* **TASK ITEM**
Only the lines of the data below from the one with "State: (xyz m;" through the one with "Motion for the" are wanted. Repeat them exactly.

═══ DATA SECTION

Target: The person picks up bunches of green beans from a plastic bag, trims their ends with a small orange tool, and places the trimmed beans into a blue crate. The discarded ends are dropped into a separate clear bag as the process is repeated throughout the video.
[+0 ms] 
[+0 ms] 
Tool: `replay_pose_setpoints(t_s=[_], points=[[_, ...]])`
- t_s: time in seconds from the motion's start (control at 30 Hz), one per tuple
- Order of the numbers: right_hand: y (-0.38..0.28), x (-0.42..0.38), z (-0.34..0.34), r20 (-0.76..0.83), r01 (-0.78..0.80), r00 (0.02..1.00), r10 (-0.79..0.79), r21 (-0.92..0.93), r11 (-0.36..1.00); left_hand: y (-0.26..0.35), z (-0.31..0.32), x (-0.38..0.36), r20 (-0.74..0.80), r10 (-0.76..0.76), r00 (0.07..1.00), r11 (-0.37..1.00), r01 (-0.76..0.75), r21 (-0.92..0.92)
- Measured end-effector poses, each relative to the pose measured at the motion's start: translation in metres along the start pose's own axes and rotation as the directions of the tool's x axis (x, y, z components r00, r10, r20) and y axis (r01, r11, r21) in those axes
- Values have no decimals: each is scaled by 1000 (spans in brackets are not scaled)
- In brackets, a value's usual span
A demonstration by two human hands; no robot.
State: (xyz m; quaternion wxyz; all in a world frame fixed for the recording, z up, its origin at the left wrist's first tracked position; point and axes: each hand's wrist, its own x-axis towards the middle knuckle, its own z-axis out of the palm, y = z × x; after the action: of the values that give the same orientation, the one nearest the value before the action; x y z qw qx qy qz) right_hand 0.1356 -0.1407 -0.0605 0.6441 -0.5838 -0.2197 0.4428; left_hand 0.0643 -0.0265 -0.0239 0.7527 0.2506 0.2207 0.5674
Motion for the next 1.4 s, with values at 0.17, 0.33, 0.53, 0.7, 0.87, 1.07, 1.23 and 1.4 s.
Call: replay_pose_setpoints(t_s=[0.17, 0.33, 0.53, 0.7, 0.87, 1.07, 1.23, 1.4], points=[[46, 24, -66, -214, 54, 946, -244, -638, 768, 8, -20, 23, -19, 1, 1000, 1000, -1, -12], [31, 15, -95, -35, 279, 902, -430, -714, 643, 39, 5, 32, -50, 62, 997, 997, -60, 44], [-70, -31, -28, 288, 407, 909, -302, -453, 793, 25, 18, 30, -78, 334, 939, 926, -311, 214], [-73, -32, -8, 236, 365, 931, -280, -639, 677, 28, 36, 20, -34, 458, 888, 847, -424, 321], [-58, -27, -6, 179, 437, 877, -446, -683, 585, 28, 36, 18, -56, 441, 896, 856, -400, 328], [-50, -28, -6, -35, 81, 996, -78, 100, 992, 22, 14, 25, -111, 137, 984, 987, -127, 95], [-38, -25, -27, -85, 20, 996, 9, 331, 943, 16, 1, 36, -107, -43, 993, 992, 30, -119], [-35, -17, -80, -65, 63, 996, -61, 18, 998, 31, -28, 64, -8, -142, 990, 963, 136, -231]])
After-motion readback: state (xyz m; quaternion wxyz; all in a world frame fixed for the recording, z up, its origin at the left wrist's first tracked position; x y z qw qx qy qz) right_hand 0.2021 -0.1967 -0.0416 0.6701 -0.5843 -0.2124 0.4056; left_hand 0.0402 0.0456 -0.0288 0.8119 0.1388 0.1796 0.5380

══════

* **PROBLEM SOLUTION**
State: (xyz m; quaternion wxyz; all in a world frame fixed for the recording, z up, its origin at the left wrist's first tracked position; point and axes: each hand's wrist, its own x-axis towards the middle knuckle, its own z-axis out of the palm, y = z × x; after the action: of the values that give the same orientation, the one nearest the value before the action; x y z qw qx qy qz) right_hand 0.1356 -0.1407 -0.0605 0.6441 -0.5838 -0.2197 0.4428; left_hand 0.0643 -0.0265 -0.0239 0.7527 0.2506 0.2207 0.5674
Motion for the next 1.4 s, with values at 0.17, 0.33, 0.53, 0.7, 0.87, 1.07, 1.23 and 1.4 s.

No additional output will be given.